Hace cien años Manolo Rodriguez te decía, con sinceridad extrema, que no podía ser que quisieras estar soltero o que te gustara otro varón. No te lo decía porque odiase a los maricas sino porque en su bienhacer de las cosas estaba, como única opción, el amor entre un hombre y una mujer orientado a la formación de una familia feliz. Manolo quiere lo mejor para tí y te quiere orientar ( e incluso obligar) a que aceptes como ciertos los estamentos básicos de su estilo de vida. Hoy en día eso sucede con otras cosas, pero sucede. Te tiene que gustar ir a un buen hotel y que te hagan la pedicura en una sala climatizada, pero a mi me da mucho asco que me anden en los pies. Te ha de volver loco un festejo con ruido y fuegos artificiales, poblado de gente apelotonada frente al puesto de churros. No se entiende que prefieras una deprimente película polaca sobre la soledad humana que el último pelotazo de Disney. Es incomprensible que te gusten los toros o que prefieras sentarte con una señora en una silla plegable junto a la carretera nacional de un pueblo de Avila que quince días en un resort de Puntacana con esos cócteles de sombrilla tan kitsch. El sistema, metamorfoseado en imposiciones establecidas que cambian con los tiempos, intenta imponerte sus reglas.
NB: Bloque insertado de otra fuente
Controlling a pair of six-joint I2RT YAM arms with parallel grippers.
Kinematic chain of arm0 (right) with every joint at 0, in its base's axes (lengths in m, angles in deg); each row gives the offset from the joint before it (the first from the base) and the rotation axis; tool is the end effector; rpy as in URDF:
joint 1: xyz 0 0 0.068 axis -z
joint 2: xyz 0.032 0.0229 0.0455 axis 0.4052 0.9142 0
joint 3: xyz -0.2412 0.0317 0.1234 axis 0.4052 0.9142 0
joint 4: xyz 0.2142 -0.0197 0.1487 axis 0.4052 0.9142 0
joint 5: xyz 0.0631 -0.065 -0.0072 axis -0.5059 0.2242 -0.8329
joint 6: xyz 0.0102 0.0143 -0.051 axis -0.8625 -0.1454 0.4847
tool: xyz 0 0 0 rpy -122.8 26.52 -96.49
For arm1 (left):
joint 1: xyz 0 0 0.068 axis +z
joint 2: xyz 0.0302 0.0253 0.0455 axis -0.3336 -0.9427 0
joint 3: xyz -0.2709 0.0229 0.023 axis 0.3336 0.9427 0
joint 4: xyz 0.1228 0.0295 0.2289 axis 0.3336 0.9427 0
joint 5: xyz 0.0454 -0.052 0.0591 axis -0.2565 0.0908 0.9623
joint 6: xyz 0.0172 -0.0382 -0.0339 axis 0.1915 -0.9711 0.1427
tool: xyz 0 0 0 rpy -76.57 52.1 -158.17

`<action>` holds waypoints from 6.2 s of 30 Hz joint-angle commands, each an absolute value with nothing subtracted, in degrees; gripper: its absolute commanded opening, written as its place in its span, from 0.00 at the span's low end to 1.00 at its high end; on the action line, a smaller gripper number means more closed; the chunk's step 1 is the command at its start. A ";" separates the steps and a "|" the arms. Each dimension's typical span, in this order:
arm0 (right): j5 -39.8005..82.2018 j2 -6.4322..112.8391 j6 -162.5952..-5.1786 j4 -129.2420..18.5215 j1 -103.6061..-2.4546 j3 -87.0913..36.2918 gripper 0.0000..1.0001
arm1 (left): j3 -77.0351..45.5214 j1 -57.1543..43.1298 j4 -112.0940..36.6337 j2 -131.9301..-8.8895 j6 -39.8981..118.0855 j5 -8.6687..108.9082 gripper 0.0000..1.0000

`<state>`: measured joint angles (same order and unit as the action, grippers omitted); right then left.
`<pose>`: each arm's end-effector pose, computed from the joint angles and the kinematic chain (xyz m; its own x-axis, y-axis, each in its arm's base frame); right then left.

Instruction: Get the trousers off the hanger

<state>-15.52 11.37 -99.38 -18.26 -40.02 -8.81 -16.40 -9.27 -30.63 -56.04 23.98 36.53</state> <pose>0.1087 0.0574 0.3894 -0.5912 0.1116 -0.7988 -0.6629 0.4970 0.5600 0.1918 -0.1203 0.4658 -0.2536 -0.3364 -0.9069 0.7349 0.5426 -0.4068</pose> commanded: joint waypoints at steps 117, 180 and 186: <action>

Obviamente todas las imposiciones son restricciones a la libertad personal, incluso la obligación de vivir.
Si un suicida decide saltar, es un acto de libertad personal. Podríamos pensar que se puede establecer un dialogo razonado con sus salvadores pero si lo ha razonado y ha llegado a la conclusión de desear emplear su libertad en ello, nada debería de impedírselo. Es un ejemplo extremo, por lo imposible de la rectificación, pero es así.
A nuestro alrededor se establecen muchísimas bases sociales que discriminan a todo aquel que las pone en duda o simplemente decide no compartirlas. La propia sociedad discrimina, quizá inconscientemente, a quien no las acepta como jodidos dogmas de fe modernos. A veces, incluso, solamente preguntando el por qué de ellas se te deja a un lado como una persona sospechosa.
Luego está eso de que somos una sociedad libre pero, en realidad, las sociedades juegan a limitar tu libertad con los patrones que tiene la camisa social de esos tiempos.
Supongo que hacer uso de la libertad personal ha sido, y es, la forma más antisistema de vivir que existe. Con el de antes y con el de ahora. Ni antes ni ahora va de la mano con ninguna recompensa social, eso es seguro.
Pd: y yono tengo ningún problema en que cada uno haga lo que quiera con su centro, como decía una señora muy mayor que conocí hace 15 años, pero no acepto que se me obligue a, dubidú, ser como tu.